Не знаю почему, но всегда, когда человек умирает, не оставляя имущества, он почитает себя в праве распоряжаться имуществом других людей.
— Мне не холодно я привык.
— Ладно.
— Сэр, вы здесь человек новый, пожалуйста, скажите, сэр, ...
— Да, Смайк?
— ... Весь мир такой же плохой и печальный, как это место?
— Нет. Нет, Смайк, тяжелый, самый грубый труд — счастье, в сравнении с тем, что здесь. Как давно вы здесь?
— Не знаю, сэр. С тех пор, как я был ребенком, я моложе любого из тех, кто сейчас здесь. Где они все?
— Все?
— Мои друзья, все мои друзья. Помните того мальчика, который умер здесь?
— Я же здесь новенький, вы сами только что сказали.
— Страшно жить и умирать, никакой надежды.
— Однажды, Смайк, вы уйдете отсюда.
Я много о чем думаю. Никто не может этому помешать.
— Вам все равно, на чем вы будете спать?
— Да, конечно.
— Вот это счастье!.
У надсмотрщиков Восточной компании есть помощники, я тоже хочу помощника.
— Что будет есть молодой человек?
— Все, что пожелает из того, что подано на стол.
— Если можно, я бы съел маленький кусочек пирога. Совсем маленький, потому что я не голоден.
— Ну, если вы не голодны, жалко разрезать этот пирог. (отодвигает к себе пирог)
Не хотите ли говядины?
— Все, что угодно.
— Как бифштекс, Сквирс?
— Нежный, как ягненочек.
— Это первосортное мясо, я сама выбрала, славный большой кусок.
— Ну уж-то, для них...?
— Нет-нет. (отодвигает от Николаса Никльби и блюдо с говядиной) Для тебя, к твоему возвращению. Боже мой, уж не подумал ли ты, что я дала бы тебе мясо, предназначенное для мальчишек?
— Честное слово, дорогая, я не знал, что думать.
— Извините, сэр, ... есть ли у вас... обо мне никто не спрашивал?
— Нет. И никто не спросит. После первых шести лет никто не заплатил даже фунта!

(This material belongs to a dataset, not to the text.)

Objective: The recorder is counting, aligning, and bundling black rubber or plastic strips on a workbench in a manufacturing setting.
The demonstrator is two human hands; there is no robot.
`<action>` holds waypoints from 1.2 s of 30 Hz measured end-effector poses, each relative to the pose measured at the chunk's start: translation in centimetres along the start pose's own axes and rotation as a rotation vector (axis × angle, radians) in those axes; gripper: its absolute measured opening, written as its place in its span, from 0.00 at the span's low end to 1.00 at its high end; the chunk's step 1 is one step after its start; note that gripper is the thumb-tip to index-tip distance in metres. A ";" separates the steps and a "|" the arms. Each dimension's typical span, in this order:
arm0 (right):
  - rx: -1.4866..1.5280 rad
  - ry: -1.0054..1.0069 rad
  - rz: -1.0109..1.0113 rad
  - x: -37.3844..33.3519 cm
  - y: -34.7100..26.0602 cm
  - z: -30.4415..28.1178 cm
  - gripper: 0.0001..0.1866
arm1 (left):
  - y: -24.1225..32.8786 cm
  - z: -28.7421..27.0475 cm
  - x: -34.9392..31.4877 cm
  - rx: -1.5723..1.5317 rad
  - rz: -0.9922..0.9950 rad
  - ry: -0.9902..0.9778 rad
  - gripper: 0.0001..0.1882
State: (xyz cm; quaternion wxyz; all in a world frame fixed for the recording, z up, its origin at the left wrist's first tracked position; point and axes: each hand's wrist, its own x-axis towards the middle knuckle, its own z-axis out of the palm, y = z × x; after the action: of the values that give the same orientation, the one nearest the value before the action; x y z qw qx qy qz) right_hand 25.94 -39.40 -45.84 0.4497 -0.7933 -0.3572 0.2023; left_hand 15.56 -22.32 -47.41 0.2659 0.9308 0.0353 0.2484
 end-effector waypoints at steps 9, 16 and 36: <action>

И никто не знает, чей же ты? Хорошенькое дело, я должен кормить этого большого мальчика, без надежды получить хоть один пенни.
...
— Мне кажется, этот мальчишка становится слабоумным.
— Он слишком полезен, чтобы его терять.
— Здесь молока на два пенса, не так ли, любезный?
— Два пенса.
— Что и говорить, в Лондоне молоко — редкость. Долейте эту кружку доверху водой.
— Доверху, сэр? Так ведь молоко утонет в ней?
— Поделом ему, раз оно такое дорогое!